Stored items:
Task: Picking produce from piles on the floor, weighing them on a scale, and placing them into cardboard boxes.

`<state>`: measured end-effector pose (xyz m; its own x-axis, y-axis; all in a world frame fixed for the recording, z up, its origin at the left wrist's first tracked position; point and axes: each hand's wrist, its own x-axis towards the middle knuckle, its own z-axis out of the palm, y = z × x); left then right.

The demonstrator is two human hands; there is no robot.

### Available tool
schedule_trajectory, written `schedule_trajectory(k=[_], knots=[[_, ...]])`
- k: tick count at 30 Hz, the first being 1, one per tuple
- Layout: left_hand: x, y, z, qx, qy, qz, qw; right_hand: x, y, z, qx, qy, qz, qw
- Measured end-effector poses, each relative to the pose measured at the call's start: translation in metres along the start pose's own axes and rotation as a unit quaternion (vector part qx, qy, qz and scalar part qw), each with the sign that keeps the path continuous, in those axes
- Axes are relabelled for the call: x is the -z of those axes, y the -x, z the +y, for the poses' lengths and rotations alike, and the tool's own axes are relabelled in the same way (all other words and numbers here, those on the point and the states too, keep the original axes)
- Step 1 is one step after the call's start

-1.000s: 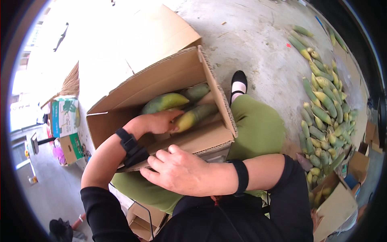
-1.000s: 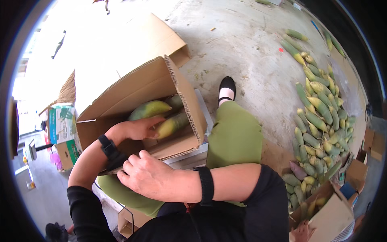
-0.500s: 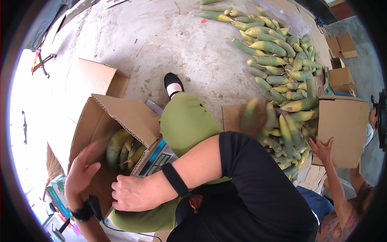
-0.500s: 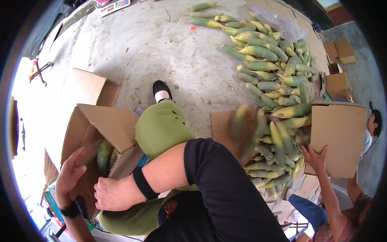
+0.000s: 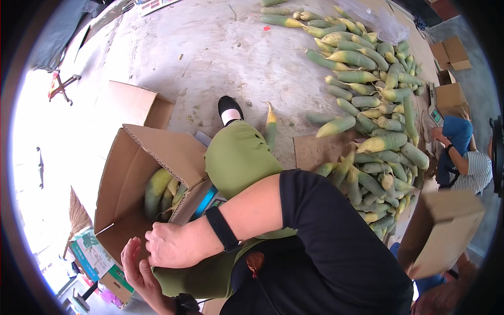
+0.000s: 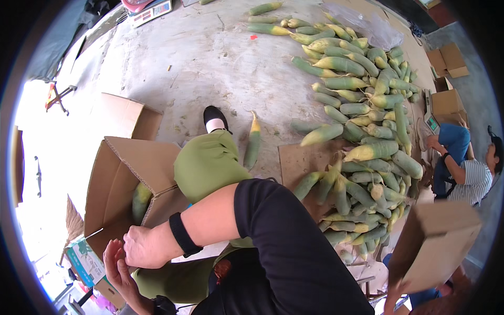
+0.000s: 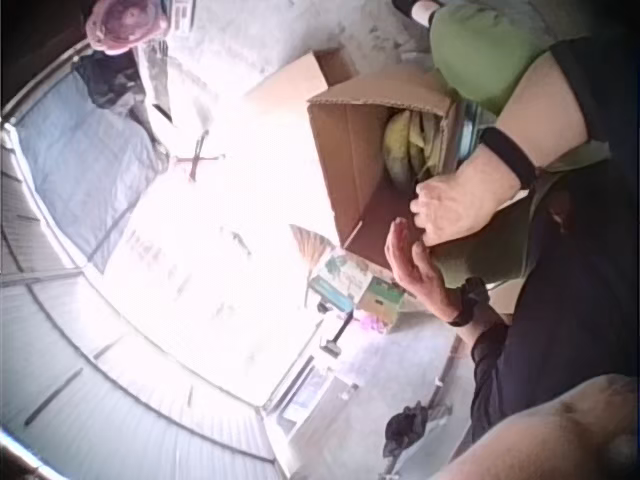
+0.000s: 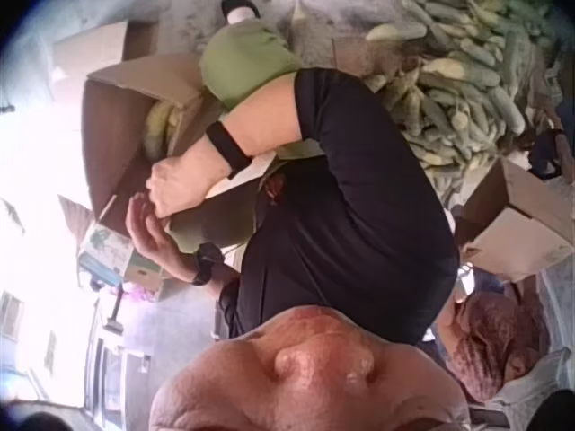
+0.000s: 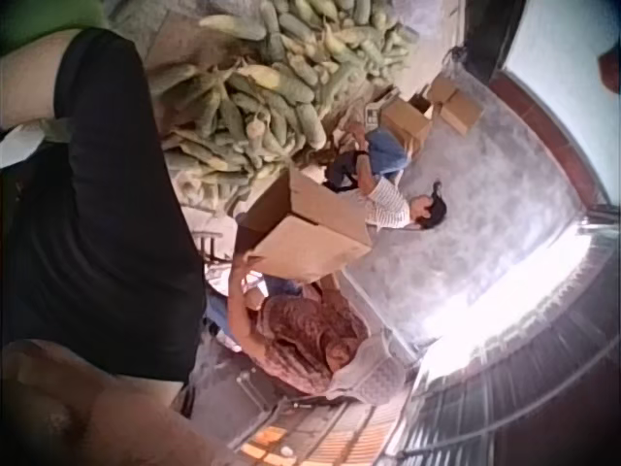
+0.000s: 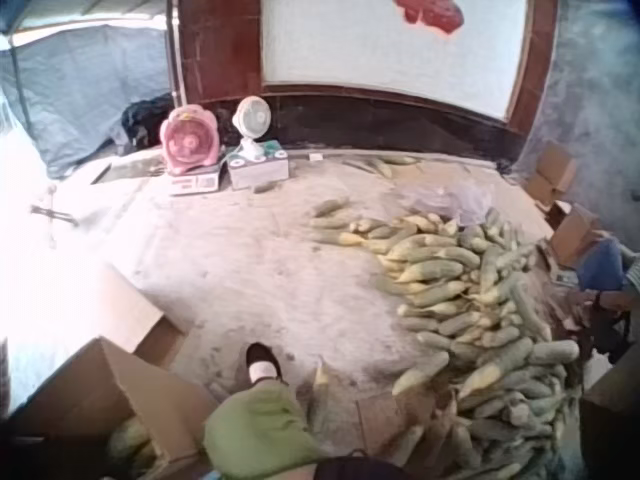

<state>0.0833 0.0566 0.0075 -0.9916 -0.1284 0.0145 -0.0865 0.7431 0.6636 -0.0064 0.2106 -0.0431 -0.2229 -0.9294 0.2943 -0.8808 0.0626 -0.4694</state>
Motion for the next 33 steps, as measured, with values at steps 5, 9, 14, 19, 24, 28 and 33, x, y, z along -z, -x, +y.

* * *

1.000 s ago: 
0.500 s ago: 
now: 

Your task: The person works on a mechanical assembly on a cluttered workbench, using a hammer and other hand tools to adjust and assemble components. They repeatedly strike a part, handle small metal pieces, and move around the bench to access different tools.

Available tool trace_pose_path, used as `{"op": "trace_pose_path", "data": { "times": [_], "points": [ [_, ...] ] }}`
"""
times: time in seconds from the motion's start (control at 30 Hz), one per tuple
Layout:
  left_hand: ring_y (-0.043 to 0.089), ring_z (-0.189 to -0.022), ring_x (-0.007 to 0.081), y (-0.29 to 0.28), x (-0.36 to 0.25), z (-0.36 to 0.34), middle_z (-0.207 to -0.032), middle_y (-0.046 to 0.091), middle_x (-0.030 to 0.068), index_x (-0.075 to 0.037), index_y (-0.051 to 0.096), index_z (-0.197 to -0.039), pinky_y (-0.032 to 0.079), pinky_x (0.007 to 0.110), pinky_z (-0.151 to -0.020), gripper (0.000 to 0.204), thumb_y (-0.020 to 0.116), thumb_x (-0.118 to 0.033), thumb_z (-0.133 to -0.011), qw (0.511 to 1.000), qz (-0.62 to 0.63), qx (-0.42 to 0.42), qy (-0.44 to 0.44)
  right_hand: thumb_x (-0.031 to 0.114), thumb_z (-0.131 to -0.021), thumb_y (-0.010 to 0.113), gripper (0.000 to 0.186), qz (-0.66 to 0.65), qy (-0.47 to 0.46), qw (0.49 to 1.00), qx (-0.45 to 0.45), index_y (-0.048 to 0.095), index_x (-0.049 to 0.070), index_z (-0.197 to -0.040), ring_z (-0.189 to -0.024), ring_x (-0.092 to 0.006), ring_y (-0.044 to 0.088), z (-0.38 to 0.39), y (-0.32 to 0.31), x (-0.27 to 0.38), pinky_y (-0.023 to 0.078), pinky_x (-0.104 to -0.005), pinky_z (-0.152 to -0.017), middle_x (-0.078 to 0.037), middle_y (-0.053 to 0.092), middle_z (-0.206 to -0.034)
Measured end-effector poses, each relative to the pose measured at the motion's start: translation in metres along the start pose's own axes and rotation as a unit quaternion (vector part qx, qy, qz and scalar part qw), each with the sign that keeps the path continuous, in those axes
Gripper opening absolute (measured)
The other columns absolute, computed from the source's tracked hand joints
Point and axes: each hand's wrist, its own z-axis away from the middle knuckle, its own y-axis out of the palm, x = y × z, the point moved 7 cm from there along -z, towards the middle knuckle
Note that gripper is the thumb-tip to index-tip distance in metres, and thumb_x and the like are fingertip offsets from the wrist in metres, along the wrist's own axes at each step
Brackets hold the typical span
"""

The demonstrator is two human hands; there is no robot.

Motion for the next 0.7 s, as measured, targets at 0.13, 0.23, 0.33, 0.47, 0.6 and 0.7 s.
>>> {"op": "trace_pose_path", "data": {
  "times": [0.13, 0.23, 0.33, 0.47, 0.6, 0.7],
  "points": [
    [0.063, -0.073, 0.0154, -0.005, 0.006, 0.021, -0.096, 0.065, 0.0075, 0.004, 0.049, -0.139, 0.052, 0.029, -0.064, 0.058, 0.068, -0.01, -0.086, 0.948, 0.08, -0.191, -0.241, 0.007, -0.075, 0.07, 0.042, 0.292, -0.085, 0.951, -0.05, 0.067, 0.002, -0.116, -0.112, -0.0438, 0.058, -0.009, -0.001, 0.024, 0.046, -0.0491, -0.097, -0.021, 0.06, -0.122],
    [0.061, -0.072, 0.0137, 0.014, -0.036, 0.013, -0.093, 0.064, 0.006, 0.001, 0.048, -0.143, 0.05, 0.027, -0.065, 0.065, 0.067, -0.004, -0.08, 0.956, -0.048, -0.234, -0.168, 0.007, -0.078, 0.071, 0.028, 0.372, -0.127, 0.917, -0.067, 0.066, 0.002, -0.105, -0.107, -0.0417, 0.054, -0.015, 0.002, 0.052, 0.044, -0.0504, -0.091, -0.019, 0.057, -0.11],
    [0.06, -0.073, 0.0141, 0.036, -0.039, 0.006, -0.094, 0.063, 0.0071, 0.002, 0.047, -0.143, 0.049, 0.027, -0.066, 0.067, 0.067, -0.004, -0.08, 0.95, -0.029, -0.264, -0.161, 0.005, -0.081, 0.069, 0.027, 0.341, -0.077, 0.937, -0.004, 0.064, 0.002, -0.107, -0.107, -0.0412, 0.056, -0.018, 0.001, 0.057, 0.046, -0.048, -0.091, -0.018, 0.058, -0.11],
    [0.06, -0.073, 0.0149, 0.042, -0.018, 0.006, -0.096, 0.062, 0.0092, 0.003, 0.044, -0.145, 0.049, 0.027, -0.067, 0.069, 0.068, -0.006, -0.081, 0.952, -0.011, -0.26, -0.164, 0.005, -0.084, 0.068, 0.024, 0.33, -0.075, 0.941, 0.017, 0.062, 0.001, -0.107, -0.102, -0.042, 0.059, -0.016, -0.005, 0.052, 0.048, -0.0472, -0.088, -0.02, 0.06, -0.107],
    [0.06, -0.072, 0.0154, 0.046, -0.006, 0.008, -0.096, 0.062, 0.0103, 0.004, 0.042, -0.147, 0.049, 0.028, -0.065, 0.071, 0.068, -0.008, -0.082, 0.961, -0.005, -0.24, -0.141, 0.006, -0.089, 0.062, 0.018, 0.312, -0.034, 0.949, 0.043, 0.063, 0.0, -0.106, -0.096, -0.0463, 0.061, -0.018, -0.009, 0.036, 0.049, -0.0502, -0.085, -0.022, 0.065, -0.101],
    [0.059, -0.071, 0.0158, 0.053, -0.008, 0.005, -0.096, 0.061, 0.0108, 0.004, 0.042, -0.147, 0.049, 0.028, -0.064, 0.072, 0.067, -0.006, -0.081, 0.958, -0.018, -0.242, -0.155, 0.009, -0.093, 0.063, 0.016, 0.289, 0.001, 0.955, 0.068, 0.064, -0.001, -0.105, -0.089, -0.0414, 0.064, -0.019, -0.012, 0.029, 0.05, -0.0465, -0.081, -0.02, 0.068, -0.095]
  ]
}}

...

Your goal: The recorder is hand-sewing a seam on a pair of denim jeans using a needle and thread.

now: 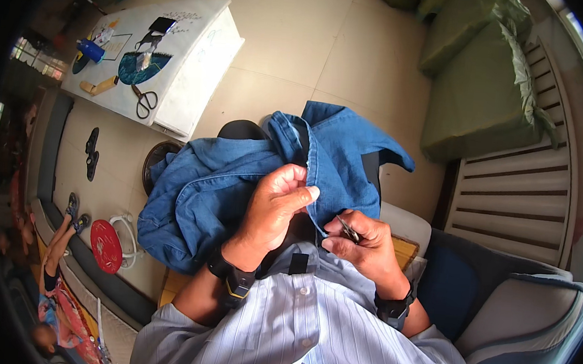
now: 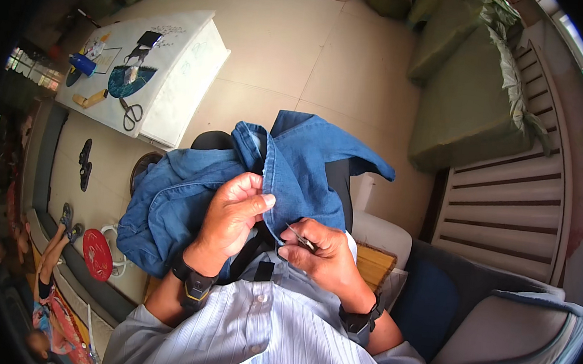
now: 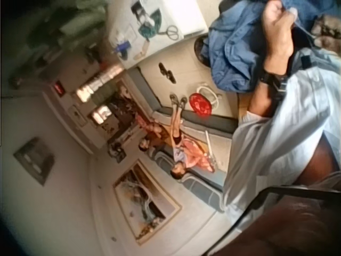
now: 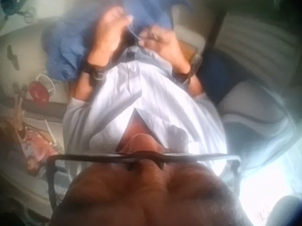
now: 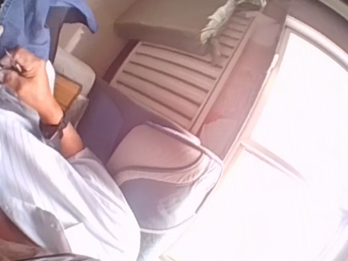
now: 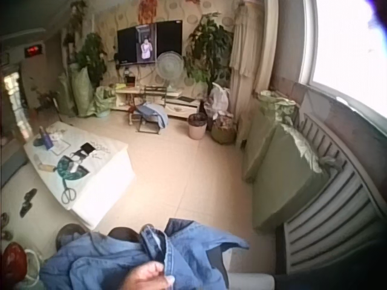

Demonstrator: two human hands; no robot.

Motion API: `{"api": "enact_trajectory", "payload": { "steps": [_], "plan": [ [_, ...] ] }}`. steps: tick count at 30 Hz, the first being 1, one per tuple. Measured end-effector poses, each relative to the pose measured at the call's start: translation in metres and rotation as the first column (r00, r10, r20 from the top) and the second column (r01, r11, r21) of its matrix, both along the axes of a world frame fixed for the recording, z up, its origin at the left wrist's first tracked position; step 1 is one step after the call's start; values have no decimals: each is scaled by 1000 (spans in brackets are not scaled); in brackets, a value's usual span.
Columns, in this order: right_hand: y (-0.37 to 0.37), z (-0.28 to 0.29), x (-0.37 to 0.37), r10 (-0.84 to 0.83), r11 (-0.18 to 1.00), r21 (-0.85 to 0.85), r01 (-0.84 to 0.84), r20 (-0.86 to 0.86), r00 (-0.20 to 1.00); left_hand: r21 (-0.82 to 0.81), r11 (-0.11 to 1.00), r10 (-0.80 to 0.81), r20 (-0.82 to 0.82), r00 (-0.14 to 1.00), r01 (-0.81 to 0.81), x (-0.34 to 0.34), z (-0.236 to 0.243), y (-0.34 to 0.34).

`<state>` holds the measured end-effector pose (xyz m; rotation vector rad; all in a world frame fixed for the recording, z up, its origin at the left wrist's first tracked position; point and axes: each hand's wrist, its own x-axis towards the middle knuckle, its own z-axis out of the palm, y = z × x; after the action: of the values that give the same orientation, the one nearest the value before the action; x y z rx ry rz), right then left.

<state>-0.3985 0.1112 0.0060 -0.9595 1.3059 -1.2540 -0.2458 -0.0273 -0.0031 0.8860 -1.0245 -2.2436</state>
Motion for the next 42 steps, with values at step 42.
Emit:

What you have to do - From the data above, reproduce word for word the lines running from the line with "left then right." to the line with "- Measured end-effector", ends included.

Solution to this exercise -
`<state>`: measured end-effector pose (xyz m; its own x-axis, y-axis; all in a world frame fixed for the recording, z up, its origin at the left wrist's first tracked position; point and axes: each hand's wrist, its own x-axis towards the middle knuckle, its own z-axis out of the palm, y = z × x); left then right.

The demonstrator is two human hands; there is no robot.

### Available tool
schedule_trajectory, written `schedule_trajectory(k=[_], knots=[[_, ...]])`
- k: tick count at 30 Hz, the first being 1, one per tuple
- Layout: left_hand: x, y, z, qx, qy, qz, qw; right_hand: x, y, z, qx, qy, qz, qw
- Measured end-effector poses, each relative to the pose measured at the call's start: translation in metres along the start pose's own axes and rotation as a unit quaternion (vector part qx, qy, qz and scalar part qw), each with the sign that keeps the path continuous, in those axes

There is nothing further to this exercise.